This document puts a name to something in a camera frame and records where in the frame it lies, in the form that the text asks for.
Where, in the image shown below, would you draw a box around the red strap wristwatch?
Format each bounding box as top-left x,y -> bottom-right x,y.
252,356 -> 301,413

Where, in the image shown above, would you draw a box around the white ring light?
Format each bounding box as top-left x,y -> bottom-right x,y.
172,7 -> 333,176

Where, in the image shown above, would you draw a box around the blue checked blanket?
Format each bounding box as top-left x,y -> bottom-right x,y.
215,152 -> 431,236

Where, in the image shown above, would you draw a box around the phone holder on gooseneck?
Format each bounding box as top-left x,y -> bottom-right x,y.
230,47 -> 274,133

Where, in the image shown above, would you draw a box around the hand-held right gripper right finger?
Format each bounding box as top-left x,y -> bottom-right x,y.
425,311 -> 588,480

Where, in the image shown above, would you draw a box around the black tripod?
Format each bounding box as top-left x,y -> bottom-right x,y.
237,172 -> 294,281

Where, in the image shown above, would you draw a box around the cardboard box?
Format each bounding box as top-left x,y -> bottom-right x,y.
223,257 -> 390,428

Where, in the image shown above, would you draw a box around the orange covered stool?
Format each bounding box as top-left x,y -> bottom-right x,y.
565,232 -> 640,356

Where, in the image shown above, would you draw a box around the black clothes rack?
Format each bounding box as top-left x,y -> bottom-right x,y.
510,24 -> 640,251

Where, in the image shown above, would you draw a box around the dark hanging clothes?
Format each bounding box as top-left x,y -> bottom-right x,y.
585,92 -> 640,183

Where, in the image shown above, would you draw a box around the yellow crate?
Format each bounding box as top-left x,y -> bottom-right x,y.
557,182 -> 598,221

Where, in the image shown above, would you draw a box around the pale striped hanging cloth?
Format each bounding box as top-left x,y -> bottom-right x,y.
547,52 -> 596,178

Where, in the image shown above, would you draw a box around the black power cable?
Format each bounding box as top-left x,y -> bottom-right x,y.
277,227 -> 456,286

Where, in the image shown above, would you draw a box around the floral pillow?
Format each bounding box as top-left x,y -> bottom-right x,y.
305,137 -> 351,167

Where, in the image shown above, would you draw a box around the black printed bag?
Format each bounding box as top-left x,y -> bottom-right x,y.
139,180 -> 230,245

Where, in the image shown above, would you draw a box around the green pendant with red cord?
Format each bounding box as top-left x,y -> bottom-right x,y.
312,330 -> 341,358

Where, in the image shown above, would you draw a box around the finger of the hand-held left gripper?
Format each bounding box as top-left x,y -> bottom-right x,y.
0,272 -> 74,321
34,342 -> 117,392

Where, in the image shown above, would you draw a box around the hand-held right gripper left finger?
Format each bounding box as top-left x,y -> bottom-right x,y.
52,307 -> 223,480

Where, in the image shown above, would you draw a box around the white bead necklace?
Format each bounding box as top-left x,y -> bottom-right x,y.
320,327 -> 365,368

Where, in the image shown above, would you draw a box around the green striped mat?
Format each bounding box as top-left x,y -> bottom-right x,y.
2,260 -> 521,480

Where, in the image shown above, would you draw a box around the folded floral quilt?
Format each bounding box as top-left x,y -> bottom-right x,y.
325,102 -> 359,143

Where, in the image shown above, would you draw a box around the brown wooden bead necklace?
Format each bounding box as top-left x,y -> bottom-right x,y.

> **What is needed**: The full set of records must be output again exactly.

> **Result for this task**:
This document puts a name to something in a camera frame and records where in the frame it lies, in the form that the text asks for.
Where, in the image shown below, would you draw a box around the red strap wristwatch?
Format each bounding box as top-left x,y -> bottom-right x,y.
252,356 -> 301,413

Where, in the image shown above, would you draw a box around the white ring light?
Format each bounding box as top-left x,y -> bottom-right x,y.
172,7 -> 333,176

Where, in the image shown above, would you draw a box around the blue checked blanket?
Format each bounding box as top-left x,y -> bottom-right x,y.
215,152 -> 431,236

Where, in the image shown above, would you draw a box around the phone holder on gooseneck?
Format each bounding box as top-left x,y -> bottom-right x,y.
230,47 -> 274,133

Where, in the image shown above, would you draw a box around the hand-held right gripper right finger?
Format each bounding box as top-left x,y -> bottom-right x,y.
425,311 -> 588,480

Where, in the image shown above, would you draw a box around the black tripod?
Format each bounding box as top-left x,y -> bottom-right x,y.
237,172 -> 294,281

Where, in the image shown above, would you draw a box around the cardboard box?
Format each bounding box as top-left x,y -> bottom-right x,y.
223,257 -> 390,428

Where, in the image shown above, would you draw a box around the orange covered stool?
Format each bounding box as top-left x,y -> bottom-right x,y.
565,232 -> 640,356

Where, in the image shown above, would you draw a box around the black clothes rack?
Format each bounding box as top-left x,y -> bottom-right x,y.
510,24 -> 640,251

Where, in the image shown above, would you draw a box around the dark hanging clothes?
Format each bounding box as top-left x,y -> bottom-right x,y.
585,92 -> 640,183

Where, in the image shown above, would you draw a box around the yellow crate?
Format each bounding box as top-left x,y -> bottom-right x,y.
557,182 -> 598,221

Where, in the image shown above, would you draw a box around the pale striped hanging cloth?
Format each bounding box as top-left x,y -> bottom-right x,y.
547,52 -> 596,178

Where, in the image shown above, would you draw a box around the black power cable?
Format each bounding box as top-left x,y -> bottom-right x,y.
277,227 -> 456,286

Where, in the image shown above, would you draw a box around the floral pillow?
Format each bounding box as top-left x,y -> bottom-right x,y.
305,137 -> 351,167

Where, in the image shown above, would you draw a box around the black printed bag?
Format each bounding box as top-left x,y -> bottom-right x,y.
139,180 -> 230,245

Where, in the image shown above, would you draw a box around the green pendant with red cord?
Format each bounding box as top-left x,y -> bottom-right x,y.
312,330 -> 341,358

Where, in the image shown above, would you draw a box around the finger of the hand-held left gripper?
Format each bounding box as top-left x,y -> bottom-right x,y.
0,272 -> 74,321
34,342 -> 117,392

Where, in the image shown above, would you draw a box around the hand-held right gripper left finger?
Format each bounding box as top-left x,y -> bottom-right x,y.
52,307 -> 223,480

Where, in the image shown above, would you draw a box around the white bead necklace?
Format each bounding box as top-left x,y -> bottom-right x,y.
320,327 -> 365,368

Where, in the image shown above, would you draw a box around the green striped mat?
Format each bounding box as top-left x,y -> bottom-right x,y.
2,260 -> 521,480

Where, in the image shown above, would you draw a box around the folded floral quilt?
Format each bounding box as top-left x,y -> bottom-right x,y.
325,102 -> 359,143

Where, in the image shown above, would you draw a box around the brown wooden bead necklace?
Format each bounding box as top-left x,y -> bottom-right x,y.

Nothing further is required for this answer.